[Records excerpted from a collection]
•••••

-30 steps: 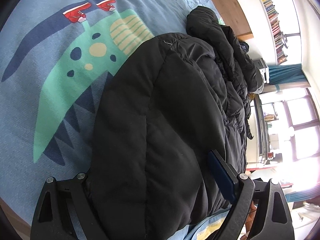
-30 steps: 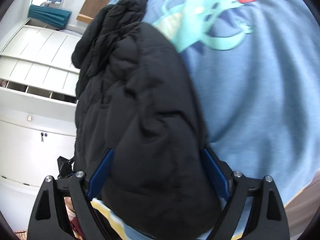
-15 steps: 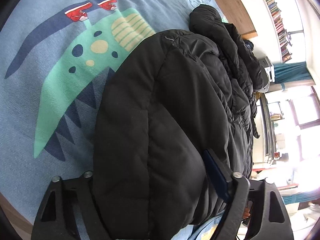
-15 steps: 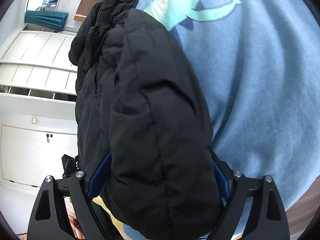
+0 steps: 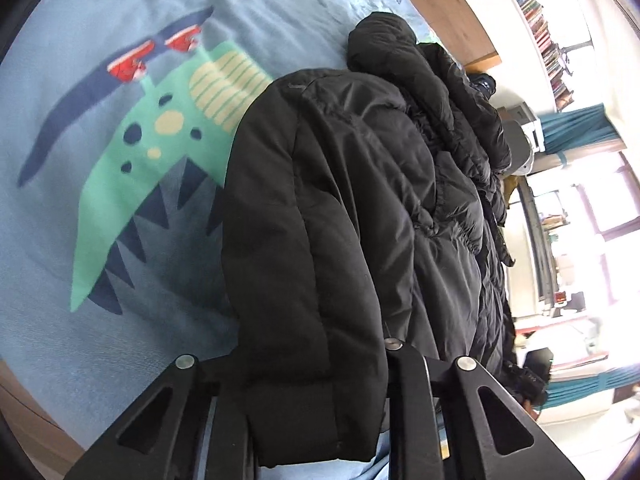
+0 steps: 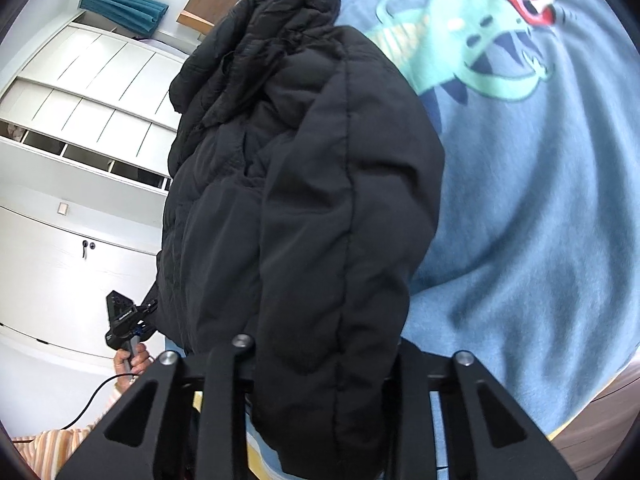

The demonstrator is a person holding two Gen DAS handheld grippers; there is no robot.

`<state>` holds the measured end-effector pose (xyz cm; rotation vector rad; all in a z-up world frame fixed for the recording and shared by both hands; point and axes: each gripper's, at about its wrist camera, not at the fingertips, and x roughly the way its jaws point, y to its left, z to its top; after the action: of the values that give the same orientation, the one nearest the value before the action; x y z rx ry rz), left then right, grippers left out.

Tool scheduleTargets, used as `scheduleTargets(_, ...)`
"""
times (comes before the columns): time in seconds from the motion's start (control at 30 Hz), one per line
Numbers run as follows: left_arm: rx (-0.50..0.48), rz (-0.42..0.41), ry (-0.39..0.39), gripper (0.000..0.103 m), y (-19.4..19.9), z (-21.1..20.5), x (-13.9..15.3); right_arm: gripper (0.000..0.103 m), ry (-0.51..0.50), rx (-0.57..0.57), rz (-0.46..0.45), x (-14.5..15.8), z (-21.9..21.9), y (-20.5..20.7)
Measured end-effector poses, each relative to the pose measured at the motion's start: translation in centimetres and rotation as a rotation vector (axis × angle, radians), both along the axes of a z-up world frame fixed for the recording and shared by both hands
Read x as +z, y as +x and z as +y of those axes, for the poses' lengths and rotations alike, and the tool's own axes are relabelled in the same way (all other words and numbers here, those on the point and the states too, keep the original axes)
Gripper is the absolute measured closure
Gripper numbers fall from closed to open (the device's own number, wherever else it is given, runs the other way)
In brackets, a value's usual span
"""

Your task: Fold large clothes

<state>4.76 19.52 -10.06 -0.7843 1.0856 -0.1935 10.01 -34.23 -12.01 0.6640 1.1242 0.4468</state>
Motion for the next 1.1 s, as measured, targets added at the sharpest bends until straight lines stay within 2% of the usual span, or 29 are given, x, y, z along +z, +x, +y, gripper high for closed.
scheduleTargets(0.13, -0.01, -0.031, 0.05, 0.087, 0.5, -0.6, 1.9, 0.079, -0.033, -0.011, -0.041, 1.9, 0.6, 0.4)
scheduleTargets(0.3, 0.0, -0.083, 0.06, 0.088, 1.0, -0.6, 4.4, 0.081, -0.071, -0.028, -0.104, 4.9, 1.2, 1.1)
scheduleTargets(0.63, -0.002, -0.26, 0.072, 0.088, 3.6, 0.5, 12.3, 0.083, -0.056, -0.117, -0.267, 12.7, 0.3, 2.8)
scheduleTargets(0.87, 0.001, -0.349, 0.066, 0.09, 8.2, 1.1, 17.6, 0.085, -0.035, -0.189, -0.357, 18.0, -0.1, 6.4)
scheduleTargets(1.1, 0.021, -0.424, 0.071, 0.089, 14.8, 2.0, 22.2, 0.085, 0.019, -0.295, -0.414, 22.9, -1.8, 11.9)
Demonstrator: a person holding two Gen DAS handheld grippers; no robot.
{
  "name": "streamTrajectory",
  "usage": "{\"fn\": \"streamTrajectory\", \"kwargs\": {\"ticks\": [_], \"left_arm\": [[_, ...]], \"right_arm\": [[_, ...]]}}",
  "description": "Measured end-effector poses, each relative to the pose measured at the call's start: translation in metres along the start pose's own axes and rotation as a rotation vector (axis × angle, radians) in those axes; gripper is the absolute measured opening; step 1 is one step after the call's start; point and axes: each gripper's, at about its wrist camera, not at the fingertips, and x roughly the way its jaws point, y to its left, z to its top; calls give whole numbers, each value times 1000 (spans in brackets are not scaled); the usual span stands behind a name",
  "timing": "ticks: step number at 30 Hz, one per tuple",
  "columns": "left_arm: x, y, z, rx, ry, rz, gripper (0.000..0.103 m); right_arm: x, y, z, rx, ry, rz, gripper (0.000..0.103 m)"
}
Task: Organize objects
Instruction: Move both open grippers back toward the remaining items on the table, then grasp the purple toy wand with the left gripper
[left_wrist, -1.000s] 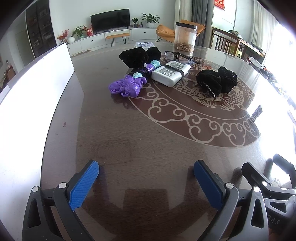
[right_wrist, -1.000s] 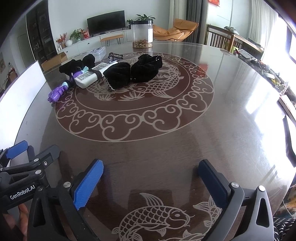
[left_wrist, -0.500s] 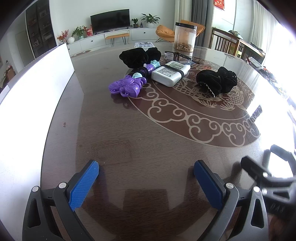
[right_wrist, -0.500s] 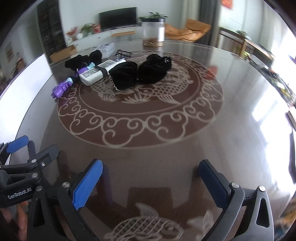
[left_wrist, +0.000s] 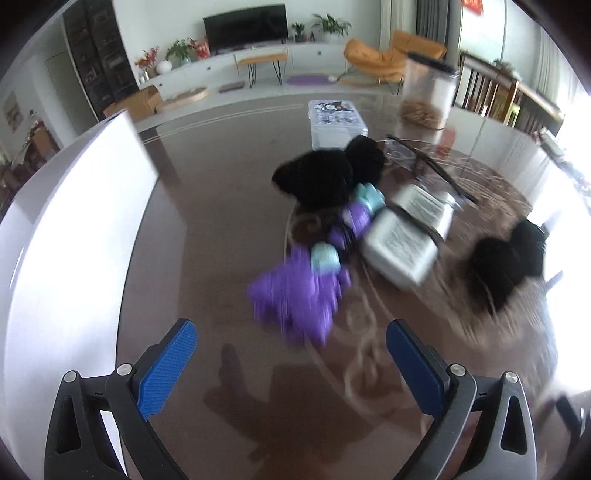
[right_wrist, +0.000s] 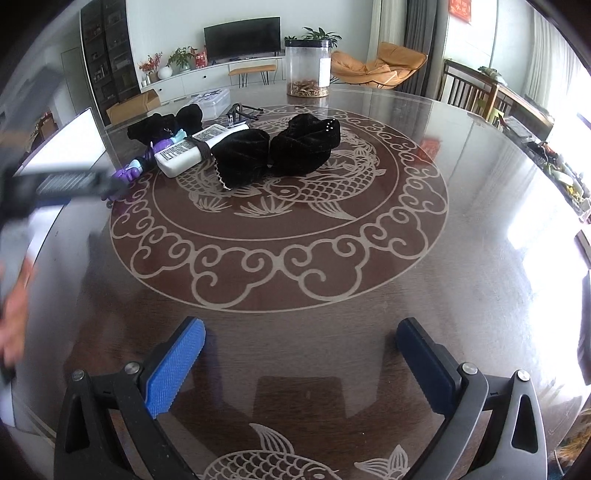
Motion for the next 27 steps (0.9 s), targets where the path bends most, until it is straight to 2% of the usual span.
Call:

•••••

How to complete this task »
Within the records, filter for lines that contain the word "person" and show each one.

Answer to this task »
The demonstrator is a person holding two Gen DAS handheld grippers; there is no robot.
Demonstrator: a person holding two Gen DAS handheld grippers; no robot.

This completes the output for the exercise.